You must become immersed in your process, and not obsessed with your results.  There are people who want to be authors, but they do not want to write.  There are people who want to be rock-stars, but they don't want to practice instruments.  There are people that want to be rich entrepreneurs, but they don't want to learn and invest and take risks.  In the words of bodybuilder Ronnie Coleman, "everybody wants to be a bodybuilder, but nobody wants to lift no heavy-ass weights."  To these people, if you suggested they might fail, they'd go, "why bother then?"  And that's how you know they'll never be decent authors or rock-stars or entrepreneurs or body-builders.  Because they won't be able to make it past the inevitable failures to the joys and successes that lay on the other side.  They obsess over results, and never get them.  If they are lucky enough to get results, they are paranoid and neurotic about maintaining them.

Love your process.  Enjoy it.  If you do, your time investment will never actually be wasted.  One moment of failure will not undo days, weeks, months, years, decades of preparation and work.  It will not erase those positive experiences from your memory.  This is the mindset that allows you to focus purely on what you are doing.  The best way to avoid worrying about the outcome is to accept all possible outcomes beforehand.  When you avoid worrying about the outcome, you increase your focus on your actions.  It is focus which helps you achieve the best results.

Once you've accepted that you might fail, you can put the failure out of your mind.  It's handled, it's taken care of, it's all been planned for.  When you fail (you will eventually fail), you may be disappointed, sure.  But assuming you haven't been lying to yourself, it won't last.  That is the elegant beauty of this attitude.  It doesn't just help you succeed more than you fail.  When you maintain the right attitude, you recover from failure insanely quickly.  You experience it in its entirety, because you are not afraid.  And because you no longer associate it with your value, and you no longer obsess over it, you are ready to move on almost immediately.  You can begin to seek new possibilities and actions right away.  If you have lost things in the real world, you can begin the process of recovery immediately.  You can spend less time beating yourself up, and more time recouping your losses and regaining lost ground.

So you will focus and succeed, or you will focus and fail, but learn and move on.  And both outcomes are superior than eternally fearing and stressing over failures.

Thanks for reading.  See you Friday.

4 comments:

  1. I struggle with this frequently.

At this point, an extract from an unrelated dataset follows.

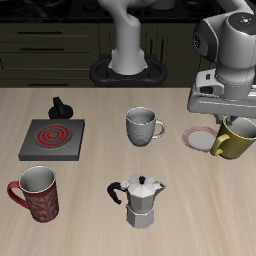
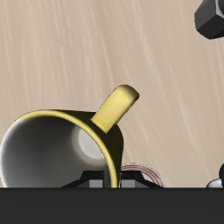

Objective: Place the white and yellow mug on the plate

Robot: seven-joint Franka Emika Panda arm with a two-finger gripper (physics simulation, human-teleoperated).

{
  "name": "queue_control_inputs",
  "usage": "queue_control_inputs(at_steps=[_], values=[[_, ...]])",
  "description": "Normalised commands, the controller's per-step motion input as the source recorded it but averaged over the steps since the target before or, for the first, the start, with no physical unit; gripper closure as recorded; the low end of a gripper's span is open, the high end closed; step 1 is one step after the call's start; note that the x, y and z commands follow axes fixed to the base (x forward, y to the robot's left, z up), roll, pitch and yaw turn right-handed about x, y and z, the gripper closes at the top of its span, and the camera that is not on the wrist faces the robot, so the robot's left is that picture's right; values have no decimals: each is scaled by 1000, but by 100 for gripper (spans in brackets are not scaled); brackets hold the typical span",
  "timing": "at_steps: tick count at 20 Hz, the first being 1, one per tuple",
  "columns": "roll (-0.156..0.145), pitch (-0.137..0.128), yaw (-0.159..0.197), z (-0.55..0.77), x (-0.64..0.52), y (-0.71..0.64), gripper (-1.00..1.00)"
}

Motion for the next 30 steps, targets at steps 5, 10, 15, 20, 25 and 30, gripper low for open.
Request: queue_control_inputs(at_steps=[5, 10, 15, 20, 25, 30], values=[[-5, -90, 68, -112, -597, 145, 100], [-2, -49, 7, 27, -423, 52, 100], [-11, -65, 46, -21, -470, 11, 100], [15, -27, -10, -215, -472, -57, 100], [-16, -40, -10, -249, -336, -26, 100], [0, -20, 26, -179, -161, -30, 100]])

I am HYPER-Competitive. I do everything as fast I can. When I play games, I win or I don't have fun. It made everyday an emotional roller-coaster.

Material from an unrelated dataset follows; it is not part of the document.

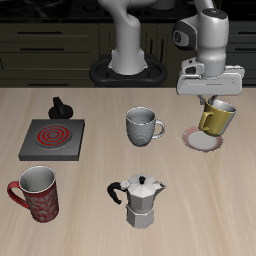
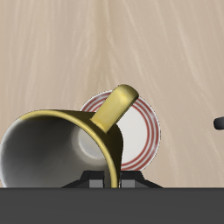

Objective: Place the white and yellow mug on the plate

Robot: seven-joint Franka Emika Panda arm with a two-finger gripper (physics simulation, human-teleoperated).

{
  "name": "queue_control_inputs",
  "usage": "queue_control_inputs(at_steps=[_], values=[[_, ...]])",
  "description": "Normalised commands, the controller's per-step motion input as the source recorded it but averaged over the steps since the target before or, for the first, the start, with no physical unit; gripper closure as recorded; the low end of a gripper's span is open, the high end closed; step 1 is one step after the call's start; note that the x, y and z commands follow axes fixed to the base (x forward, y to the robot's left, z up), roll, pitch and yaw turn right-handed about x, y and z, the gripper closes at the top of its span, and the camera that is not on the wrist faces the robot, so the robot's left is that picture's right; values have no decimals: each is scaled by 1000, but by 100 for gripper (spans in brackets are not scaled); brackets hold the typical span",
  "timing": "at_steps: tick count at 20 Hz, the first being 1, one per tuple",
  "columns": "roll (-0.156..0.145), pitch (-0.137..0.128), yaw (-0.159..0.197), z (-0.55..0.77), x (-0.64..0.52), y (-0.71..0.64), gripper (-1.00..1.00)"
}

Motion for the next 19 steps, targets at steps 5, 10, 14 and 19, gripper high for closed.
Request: queue_control_inputs(at_steps=[5, 10, 14, 19], values=[[-21, 9, -34, -129, 65, -181, 100], [-26, 8, -6, -191, 58, -87, 100], [-14, 40, -2, -258, 75, -54, 100], [-20, 79, -16, -336, 84, -36, -100]])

    I recently started to change by just slowing down my normal activities, and I've noticed it bleed over to competitive things. When I'm not thinking and moving 1000000 millions an hour, I'm actually much happier. I have time to reflect on my successes, which is a surprisingly great feeling.

    It's nice to see this written down, It will be easier to keep in mind in the future. Thanks Rob!

    -Reneblade

    ReplyDelete
  2. Everything written here is priceless. You're writing is truly inspirational and very moving. Everything here is what I've been doing and thinking for years and it does have results. You come out so much better than you go in, and the feeling is unbelievable.

    I hope the best for you Rob, you're doing a great thing by doing write-ups like these. Keep at it!

    ReplyDelete
  3. HugS wrote a blog post with his reaction to this post (along with other stuff): http://smashboards.com/entries/the-journey-entry-3-picking-up-a-new-character.4779/

    Other than that, great stuff.

    -thespymachine

    ReplyDelete
  4. Shwagzamaxima (James Hebert)August 28, 2013 at 8:04 PM

    Dude, for real, keep doing this. You sometimes have no idea how much sense you make. I think every person who competes in the field of ANYTHING should read this.